那名镇西军将领见状,知道拖延下去对自己不利,眼中闪过一丝狠戾:“敬酒不吃吃罚酒!给我拿下这些叛逆!”
镇西军士兵们立刻挥刀冲了上去,秦忠等人也毫不畏惧,奋起还击。双方瞬间战作一团,刀光剑影交错,喊杀声震天动地。
镇西军士兵们立刻冲了上去,秦忠等人也毫不畏惧,关刀横扫间便挑翻两人。
可镇西军早有准备,人数占优,且个个全副武装,哪里是临时起意的镇北军众人能对付的了的。
不多时,镇北军渐渐落入下风。秦忠的左臂不慎被长刀划开一道深可见骨的伤口,鲜血顺着关刀的柄身往下淌,染红了他的手背,反倒让他更显狰狞,数十斤重的关刀在他手中如同地狱中爬出的阎罗,恶鬼索命般收割而过,留下满地尸首。

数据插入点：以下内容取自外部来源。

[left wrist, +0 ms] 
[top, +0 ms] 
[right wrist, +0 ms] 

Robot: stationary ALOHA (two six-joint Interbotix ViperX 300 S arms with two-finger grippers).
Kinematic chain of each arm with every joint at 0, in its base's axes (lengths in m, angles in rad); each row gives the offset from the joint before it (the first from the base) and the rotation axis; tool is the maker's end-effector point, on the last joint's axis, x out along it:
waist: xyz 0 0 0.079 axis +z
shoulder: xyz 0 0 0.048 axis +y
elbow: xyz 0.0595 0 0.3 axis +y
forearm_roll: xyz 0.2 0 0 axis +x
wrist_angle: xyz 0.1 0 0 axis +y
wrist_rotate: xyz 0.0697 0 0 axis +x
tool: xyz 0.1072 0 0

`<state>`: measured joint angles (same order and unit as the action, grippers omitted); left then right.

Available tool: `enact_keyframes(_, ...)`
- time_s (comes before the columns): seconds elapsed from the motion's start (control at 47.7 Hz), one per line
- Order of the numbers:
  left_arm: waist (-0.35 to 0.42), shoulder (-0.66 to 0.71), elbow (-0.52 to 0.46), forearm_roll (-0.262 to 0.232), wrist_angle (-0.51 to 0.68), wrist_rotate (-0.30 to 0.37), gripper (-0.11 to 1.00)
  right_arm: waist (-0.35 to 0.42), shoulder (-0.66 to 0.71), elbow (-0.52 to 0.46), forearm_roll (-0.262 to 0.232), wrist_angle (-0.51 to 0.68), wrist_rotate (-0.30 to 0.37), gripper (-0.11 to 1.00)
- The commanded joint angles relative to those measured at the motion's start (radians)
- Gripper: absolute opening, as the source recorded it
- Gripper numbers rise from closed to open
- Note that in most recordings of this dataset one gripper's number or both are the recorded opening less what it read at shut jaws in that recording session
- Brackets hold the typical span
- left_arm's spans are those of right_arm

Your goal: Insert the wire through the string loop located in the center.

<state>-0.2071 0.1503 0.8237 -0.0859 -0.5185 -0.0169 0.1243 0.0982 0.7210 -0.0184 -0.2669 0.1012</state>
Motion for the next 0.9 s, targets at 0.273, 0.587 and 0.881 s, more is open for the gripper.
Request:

就在这危急时刻,一道伟岸的身影顶着正午的烈日疾驰而来,胯下黑马的马蹄踏得尘土飞溅,口中暴喝道:“住手!”
“都给我住手!”
可混乱的厮杀声早已盖过了呼喊,根本没人注意到这场风暴的中心人物早已站在了乱军之中。
殷峥阳眼神一厉,不再犹豫——他双腿夹紧马腹,黑马嘶鸣着冲入阵中,手中长刀如一道闪电劈下,寒光过处,一名正嘶吼着冲向秦忠的镇西军士兵头颅落地,鲜血喷溅在马背上,玄色的战袍瞬间染上猩红。